+++ Source data

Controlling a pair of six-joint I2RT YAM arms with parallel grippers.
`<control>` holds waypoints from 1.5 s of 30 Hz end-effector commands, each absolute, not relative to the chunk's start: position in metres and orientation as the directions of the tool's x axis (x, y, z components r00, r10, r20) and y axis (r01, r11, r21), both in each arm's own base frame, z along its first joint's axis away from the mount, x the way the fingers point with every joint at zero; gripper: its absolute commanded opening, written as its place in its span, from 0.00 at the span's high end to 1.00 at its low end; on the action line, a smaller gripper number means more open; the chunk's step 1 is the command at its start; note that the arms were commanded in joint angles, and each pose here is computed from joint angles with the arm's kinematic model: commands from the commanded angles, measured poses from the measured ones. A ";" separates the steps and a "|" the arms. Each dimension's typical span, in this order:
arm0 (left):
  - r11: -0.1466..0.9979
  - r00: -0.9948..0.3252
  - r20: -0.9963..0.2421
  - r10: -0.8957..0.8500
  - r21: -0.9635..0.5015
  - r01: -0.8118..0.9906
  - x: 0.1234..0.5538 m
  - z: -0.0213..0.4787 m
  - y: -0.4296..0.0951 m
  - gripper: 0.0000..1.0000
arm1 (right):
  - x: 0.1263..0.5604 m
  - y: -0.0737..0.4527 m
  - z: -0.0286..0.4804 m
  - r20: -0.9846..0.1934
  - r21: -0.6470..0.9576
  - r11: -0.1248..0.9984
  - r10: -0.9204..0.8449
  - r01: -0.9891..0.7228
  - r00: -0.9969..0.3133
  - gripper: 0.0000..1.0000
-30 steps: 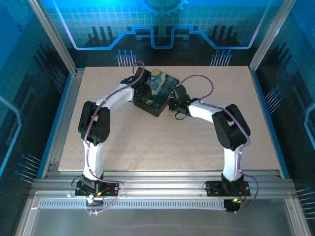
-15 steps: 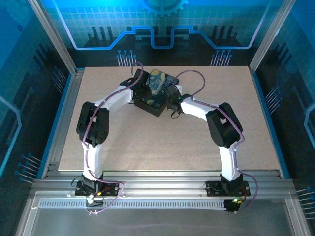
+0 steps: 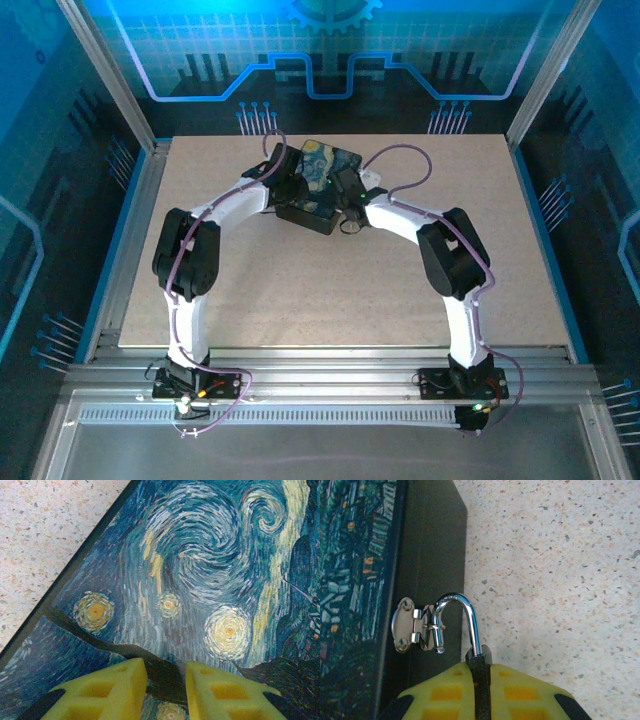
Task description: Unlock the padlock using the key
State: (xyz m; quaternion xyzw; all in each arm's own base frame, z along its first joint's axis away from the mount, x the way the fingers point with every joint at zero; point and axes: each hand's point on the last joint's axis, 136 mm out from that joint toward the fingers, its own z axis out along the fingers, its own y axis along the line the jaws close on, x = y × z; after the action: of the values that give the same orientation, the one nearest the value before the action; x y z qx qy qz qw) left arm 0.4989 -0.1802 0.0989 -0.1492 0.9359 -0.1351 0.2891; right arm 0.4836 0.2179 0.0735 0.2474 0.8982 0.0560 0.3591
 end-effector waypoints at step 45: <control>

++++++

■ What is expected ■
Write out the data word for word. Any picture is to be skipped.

■ Answer to this task ■
Controlling a pair of six-joint I2RT YAM arms with parallel grippers.
`<control>` holds waypoints from 1.5 s of 30 Hz end-effector commands, each absolute, not relative to the chunk's start: position in metres and orientation as the directions of the tool's x axis (x, y, z components r00, r10, r20) and y axis (r01, r11, r21), both in each arm's own base frame, z along its first joint's axis away from the mount, x the way the fingers point with every joint at zero; gripper: its absolute commanded opening, written as its place in its span, from 0.00 at the span's high end to 1.00 at its low end; on the action line, a smaller gripper number means more open; the chunk's step 1 is the command at its start; note that the arms were commanded in joint angles, and each pose here is computed from joint angles with the arm's kinematic model: commands from the commanded angles, measured poses from the measured ones. A ";" separates the steps and a "|" the arms. Each dimension's typical span, in this order:
arm0 (left):
  - r11: -0.1466..0.9979
  - r00: -0.9948..0.3252
  - r20: -0.9963..0.2421
  - r10: -0.8957..0.8500
  - r21: -0.9635..0.5015
  - r01: -0.8118..0.9906
  - x: 0.1234..0.5538 m
  - z: -0.0213..0.4787 m
  - y: -0.4296..0.0951 m
  - gripper: 0.0000..1.0000
arm1 (right):
  - x: 0.1263..0.5604 m
  - y: -0.0737..0.4527 m
  - z: -0.0286..0.4804 m
  - r20: -0.9846..0.1934
  - r21: -0.6470..0.9576
  - r11: -0.1248..0.9984
  - r10: -0.9204..0.8449
  - r01: -0.9891..0.7228
  - r00: -0.9969..0.3133
  - gripper: 0.0000..1.0000
-30 steps: 
-15 steps: 
+0 steps: 
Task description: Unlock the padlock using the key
State: (xyz m; quaternion xyzw; all in each arm's own base frame, z along its first joint's axis away from the mount, x the way the fingers point with every joint at zero; point and axes: each hand's point on the last joint's axis, 136 mm out from that joint toward the fingers, its own z axis out along the fingers, its own y axis along the line the jaws close on, x = y × z; after the action: of the values that give the same orientation, the one nearest the value before the action; x y z qx qy qz qw) left arm 0.4989 -0.1802 0.0989 -0.1492 0.9359 -0.1351 0.2891; right arm 0.4836 0.2179 0.0735 0.2474 0.8982 0.0560 0.3591
 end-effector waypoints at step 45: <control>

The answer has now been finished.